Meredith also said 51 of 120 Kentucky counties do not have a general pediatrician. But, he said, pharmacists are more widely accessible in rural Kentucky.

Tichenor said pharmacists may not know a child’s medical history before giving a vaccine, and the bill is “a little bit reckless.”

Sen. Shelley Funke Frommeyer, R-Alexandria, said Kentucky needs a “wellness revolution,” but asked, “Does it start by an injection into your body?”

Funke Frommeyer said the number of children with disabilities and learning challenges is “staggering” and asked if it has to do with food additives and dyes. She also alleged that “pet vaccines are actually safer than our people vaccines.”

A flawed and now-debunked study from the late 1990s claimed there was a link between childhood vaccinations and autism. Numerous studies have since shown there is no causal relationship between vaccines and autism.

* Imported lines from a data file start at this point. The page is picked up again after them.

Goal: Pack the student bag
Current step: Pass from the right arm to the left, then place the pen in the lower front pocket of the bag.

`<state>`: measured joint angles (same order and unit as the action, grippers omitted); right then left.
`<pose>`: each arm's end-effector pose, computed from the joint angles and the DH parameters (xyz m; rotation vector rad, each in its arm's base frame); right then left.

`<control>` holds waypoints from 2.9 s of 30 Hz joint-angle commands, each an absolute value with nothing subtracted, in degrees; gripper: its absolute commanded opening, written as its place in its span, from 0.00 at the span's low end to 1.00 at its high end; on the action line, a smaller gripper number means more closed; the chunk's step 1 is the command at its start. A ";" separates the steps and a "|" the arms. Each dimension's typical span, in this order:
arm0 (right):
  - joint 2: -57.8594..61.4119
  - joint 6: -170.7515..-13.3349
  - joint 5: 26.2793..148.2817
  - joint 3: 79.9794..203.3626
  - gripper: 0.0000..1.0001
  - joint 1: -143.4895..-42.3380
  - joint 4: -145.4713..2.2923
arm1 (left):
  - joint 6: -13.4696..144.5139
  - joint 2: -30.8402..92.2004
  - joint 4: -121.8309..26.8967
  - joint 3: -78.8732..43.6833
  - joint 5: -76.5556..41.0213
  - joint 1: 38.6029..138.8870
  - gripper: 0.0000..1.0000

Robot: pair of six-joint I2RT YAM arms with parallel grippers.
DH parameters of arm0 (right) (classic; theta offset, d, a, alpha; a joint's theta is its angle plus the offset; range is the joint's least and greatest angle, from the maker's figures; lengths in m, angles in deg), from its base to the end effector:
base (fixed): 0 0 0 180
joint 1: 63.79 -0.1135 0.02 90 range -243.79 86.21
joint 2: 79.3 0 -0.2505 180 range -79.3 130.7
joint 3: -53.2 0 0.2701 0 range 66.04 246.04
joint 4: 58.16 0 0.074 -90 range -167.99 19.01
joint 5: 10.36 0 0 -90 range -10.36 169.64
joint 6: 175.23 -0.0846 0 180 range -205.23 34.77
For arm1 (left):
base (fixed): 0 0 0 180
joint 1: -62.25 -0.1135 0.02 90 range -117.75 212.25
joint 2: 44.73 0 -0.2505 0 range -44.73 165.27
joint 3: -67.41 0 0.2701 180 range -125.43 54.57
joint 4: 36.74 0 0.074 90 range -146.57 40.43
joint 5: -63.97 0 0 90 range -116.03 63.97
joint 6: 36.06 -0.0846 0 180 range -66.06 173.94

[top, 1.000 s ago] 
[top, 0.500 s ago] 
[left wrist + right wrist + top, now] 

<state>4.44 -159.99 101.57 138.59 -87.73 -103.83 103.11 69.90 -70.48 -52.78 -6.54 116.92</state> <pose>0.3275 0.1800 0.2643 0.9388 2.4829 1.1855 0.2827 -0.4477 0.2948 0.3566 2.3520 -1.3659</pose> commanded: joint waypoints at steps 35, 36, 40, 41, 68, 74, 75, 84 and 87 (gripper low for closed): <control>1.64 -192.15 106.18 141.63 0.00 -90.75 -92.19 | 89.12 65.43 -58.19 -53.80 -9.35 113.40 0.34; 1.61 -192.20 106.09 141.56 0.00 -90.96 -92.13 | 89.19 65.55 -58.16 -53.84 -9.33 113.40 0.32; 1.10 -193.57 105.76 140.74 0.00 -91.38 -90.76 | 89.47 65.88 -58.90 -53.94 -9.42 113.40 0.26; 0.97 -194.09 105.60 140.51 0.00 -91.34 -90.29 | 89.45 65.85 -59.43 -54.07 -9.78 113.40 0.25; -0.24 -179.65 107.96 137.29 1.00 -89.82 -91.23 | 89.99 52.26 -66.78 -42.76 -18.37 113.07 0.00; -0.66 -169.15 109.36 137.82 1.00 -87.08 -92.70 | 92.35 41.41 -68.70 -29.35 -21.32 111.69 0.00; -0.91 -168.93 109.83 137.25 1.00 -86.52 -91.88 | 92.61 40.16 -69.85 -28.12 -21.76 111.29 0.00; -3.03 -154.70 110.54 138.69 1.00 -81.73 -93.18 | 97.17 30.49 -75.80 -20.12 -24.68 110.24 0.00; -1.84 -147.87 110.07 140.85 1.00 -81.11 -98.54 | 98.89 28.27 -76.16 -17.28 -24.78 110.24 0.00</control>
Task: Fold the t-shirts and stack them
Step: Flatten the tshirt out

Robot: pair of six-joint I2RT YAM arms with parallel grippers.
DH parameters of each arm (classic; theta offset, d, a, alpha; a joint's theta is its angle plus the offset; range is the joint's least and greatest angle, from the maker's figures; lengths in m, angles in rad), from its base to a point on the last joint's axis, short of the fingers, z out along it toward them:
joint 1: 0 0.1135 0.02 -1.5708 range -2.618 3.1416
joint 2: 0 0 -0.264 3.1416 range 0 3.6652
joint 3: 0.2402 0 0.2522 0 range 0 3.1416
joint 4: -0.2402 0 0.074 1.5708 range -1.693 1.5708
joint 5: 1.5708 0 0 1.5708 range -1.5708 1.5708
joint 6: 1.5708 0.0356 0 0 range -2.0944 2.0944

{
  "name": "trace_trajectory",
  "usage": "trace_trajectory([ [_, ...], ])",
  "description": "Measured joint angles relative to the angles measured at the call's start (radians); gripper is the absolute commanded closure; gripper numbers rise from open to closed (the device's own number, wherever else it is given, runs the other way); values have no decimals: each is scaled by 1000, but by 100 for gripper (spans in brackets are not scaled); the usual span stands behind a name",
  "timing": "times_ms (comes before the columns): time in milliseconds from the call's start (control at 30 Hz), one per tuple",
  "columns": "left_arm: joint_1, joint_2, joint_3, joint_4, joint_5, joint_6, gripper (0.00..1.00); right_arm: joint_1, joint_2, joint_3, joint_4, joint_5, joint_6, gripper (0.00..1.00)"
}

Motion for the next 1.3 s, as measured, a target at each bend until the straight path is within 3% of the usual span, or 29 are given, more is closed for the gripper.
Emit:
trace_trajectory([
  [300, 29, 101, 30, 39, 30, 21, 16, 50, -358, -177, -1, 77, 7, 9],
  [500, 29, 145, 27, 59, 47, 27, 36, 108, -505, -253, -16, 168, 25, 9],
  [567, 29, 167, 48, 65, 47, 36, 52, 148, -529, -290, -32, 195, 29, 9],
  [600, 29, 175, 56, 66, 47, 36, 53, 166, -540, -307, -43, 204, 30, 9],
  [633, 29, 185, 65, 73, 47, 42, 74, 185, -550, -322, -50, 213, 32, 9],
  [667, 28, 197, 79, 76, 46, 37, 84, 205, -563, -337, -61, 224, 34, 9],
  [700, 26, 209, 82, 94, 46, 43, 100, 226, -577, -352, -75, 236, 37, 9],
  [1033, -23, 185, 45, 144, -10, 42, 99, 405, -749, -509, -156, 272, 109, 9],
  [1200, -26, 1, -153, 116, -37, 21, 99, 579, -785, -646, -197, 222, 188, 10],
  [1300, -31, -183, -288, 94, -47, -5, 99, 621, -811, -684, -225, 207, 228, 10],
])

The man behind the initial study, Andrew Wakefield, was stripped of his medical license in the United Kingdom.

Meredith told his colleagues he was disappointed in their votes.

“You see a problem, you fix a problem,” he said. “It appears the folks going against this would rather curse the darkness than light a candle.”

He reiterated the bill was not mandating any new vaccines, merely increasing access for Kentucky’s kids.

“If you’re voting against this based on principle, you’re cheating the children of Kentucky, particularly rural Kentucky,” he said. “I can’t begin to tell you how disappointed I am in that.”

HB 274 was signed into law by the governor Tuesday.